25 września 2016

Dzienniki Yrososa 12

W poprzednich odcinkach...
Drużynie Destiny polecono zbadać sprawę ataków hakerskich na sieci dyplomatyczne, które są powodem chaosu i konfliktów w galaktyce. Bohaterowie po wielu przygodach, w końcu znajdują przyczynę zamieszania, mogą więc teraz wracać do domu. Jednak misja ta wywarła duży wpływ na nich wszystkich. Jak poradzą sobie z nową wiedzą?

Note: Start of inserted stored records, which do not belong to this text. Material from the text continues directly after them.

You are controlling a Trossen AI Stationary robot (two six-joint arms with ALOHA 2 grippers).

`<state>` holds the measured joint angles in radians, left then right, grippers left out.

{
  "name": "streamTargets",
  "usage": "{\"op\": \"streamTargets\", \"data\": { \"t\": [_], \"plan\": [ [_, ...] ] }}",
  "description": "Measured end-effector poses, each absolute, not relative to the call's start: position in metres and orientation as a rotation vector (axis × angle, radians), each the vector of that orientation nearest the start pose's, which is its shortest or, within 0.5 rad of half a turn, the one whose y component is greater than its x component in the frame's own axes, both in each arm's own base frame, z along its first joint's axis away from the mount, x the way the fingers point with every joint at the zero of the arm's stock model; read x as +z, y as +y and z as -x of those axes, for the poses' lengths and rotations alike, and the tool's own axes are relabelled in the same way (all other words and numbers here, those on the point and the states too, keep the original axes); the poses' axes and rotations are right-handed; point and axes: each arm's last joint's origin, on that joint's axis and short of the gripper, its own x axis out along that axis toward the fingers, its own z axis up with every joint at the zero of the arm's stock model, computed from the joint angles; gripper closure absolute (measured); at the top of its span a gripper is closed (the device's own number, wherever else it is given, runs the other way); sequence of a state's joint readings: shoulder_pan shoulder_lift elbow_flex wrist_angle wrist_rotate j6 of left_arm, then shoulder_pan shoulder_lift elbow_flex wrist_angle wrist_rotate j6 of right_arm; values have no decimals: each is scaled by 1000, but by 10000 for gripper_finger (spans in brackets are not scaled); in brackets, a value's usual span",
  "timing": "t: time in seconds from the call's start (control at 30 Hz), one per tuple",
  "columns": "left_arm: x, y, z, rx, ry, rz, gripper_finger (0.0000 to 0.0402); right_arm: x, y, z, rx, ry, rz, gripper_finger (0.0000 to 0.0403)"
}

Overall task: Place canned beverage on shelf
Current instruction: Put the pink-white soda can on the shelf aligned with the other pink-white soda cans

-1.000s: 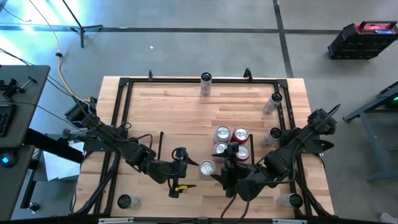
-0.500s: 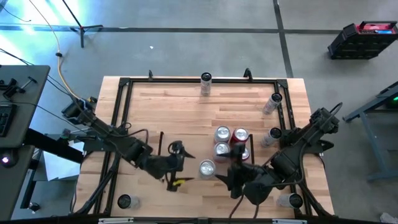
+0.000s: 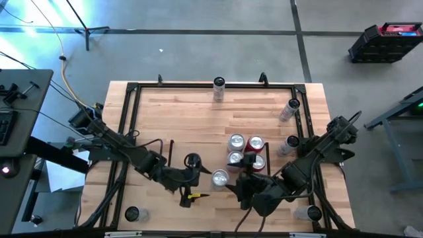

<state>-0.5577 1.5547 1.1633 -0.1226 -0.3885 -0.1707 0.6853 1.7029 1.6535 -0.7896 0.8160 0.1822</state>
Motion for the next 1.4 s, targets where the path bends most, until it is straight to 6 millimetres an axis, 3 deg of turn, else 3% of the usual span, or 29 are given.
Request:
{"op": "streamTargets", "data": {
  "t": [0.33, 0.6, 0.87, 1.4],
  "plan": [
    [282, -185, -293, -136, 474, -122, 39, 349, 210, -290, -202, 596, 397, 61],
    [288, -174, -286, 10, 479, -148, 39, 359, 216, -278, -208, 548, 399, 61],
    [279, -158, -300, 78, 506, -124, 39, 360, 227, -267, -201, 521, 367, 61],
    [271, -162, -315, 27, 466, -102, 39, 359, 233, -262, -198, 513, 319, 61]
  ]
}}
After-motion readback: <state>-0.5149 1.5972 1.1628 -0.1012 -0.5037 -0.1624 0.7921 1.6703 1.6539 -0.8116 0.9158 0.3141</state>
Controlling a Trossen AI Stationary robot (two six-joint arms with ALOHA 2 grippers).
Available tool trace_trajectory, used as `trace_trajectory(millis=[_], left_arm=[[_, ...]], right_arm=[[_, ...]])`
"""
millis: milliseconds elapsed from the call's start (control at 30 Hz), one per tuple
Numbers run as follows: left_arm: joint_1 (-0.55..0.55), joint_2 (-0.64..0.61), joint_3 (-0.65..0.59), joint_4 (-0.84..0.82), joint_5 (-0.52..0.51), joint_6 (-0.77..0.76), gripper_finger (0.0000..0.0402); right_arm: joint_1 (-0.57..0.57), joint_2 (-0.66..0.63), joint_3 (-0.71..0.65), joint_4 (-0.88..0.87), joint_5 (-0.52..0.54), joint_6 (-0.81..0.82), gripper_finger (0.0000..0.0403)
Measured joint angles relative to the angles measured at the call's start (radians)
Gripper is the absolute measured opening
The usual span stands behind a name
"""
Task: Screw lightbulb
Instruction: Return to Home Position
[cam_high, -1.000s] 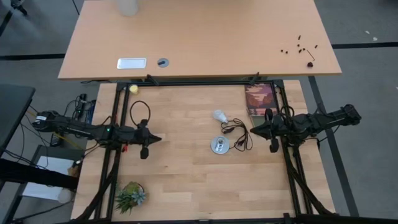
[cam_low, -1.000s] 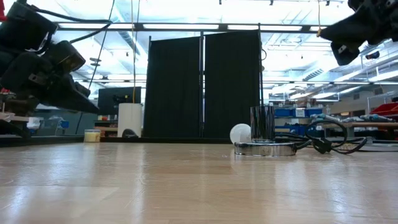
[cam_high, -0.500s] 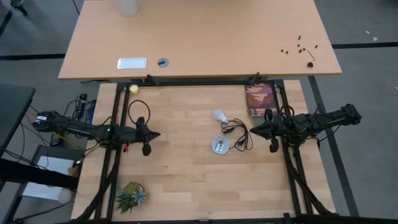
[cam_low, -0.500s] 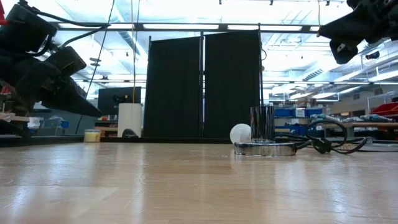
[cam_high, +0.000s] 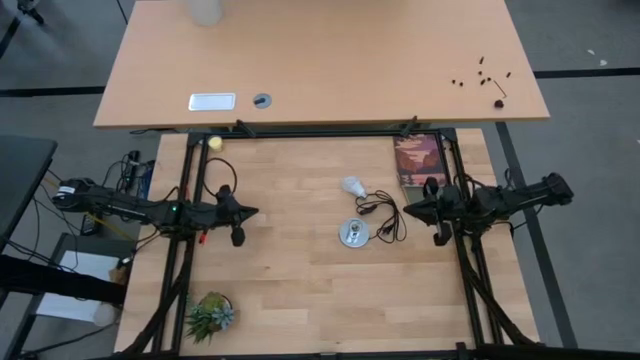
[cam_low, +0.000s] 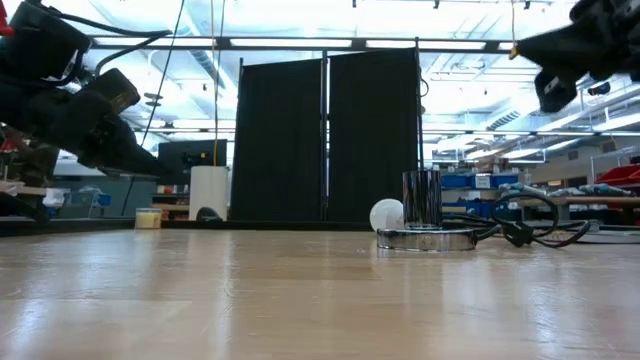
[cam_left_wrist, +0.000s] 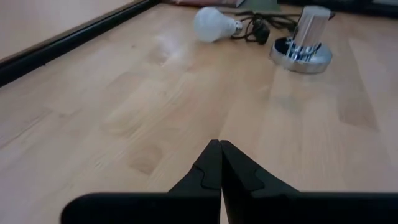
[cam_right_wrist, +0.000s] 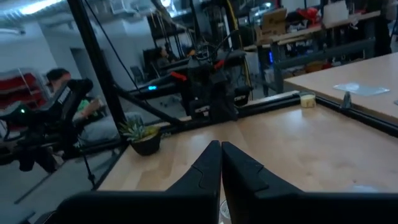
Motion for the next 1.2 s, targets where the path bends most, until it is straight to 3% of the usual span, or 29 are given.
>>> trace_trajectory(millis=[300, 500, 833, 1000, 1200], left_arm=[[0.0, 0.0, 0.0, 0.074, 0.0, -0.008, 0.0005], [0.0, 0.001, 0.001, 0.144, -0.041, -0.029, 0.0005], [0.0, 0.0, 0.001, 0.187, -0.018, -0.098, 0.0005], [0.0, 0.0, 0.001, 0.189, 0.06, -0.02, 0.0005], [0.0, 0.0, 0.001, 0.203, 0.059, 0.134, 0.0005]], right_arm=[[0.0, -0.061, -0.122, 0.162, -0.001, 0.0, 0.0021], [0.001, -0.096, -0.128, 0.158, -0.005, 0.001, 0.0022], [0.001, -0.102, -0.128, 0.136, -0.005, 0.001, 0.0022], [0.001, -0.1, -0.128, 0.137, -0.005, 0.001, 0.0021], [0.001, -0.1, -0.128, 0.137, -0.005, 0.001, 0.0022]])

Dziennik Osobisty wpis nr 8084C z dnia 8.11.2185

    Świetnie! Po prostu świetnie! I co ja mam niby napisać w raporcie? "Spotkaliśmy podróżnika w czasie, powiedział, że włamywał się do sieci dla naszego dobra, pokazał nam przyszłość, potem powiedział, że ma jeszcze kilka rzeczy do zrobienia, ale niedługo się wyniesie i problem zniknie".
    To przecież jakieś szaleństwo! Kto mi w to uwierzy? Pomyśleliby, że już zaczynam wariować. Zresztą John stanowczo zabronił rozmawiania, o tym, co widzieliśmy z innymi. Nawet nie możemy rozmawiać na ten temat między sobą.
     Może faktycznie choroba rozwinęła się tak szybko, że mój mózg już zaczął sobie wymyślać jakieś niestworzone bajeczki? To wyjaśnienie jest dobre jak każde inne.

Zapis tekstowy nagrania z kamery, Przeznaczenie,
z dnia 8.11.2185 r. 21:32 czasu orbitalnego Zowe.

Yrosos: Jesteś zajęta?
Noyn: Nie.
Yrosos: Wszystko w porządku?
Noyn: Myślę.
Yrosos: O czym?
Noyn: O tym.
Yrosos: A ja właśnie chciałem się upewnić, że nie zaczynam świrować.
Noyn: Równie dobrze cała załoga może świrować.
Yrosos: Przestań. Już mnie zaczyna boleć głowa.
Noyn:  Jak myślisz, czy John...
Yrosos: Mieliśmy o tym nie rozmawiać.
Noyn: Wiem, ale... on... mam dużo do przemyślenia. Nie wiem co robić.
Yrosos: Ja nie zobaczyłem nic, o czym bym nie wiedział, jeśli chodzi o moją osobę. Dowiedziałem się za to kilka rzeczy o kimś innym.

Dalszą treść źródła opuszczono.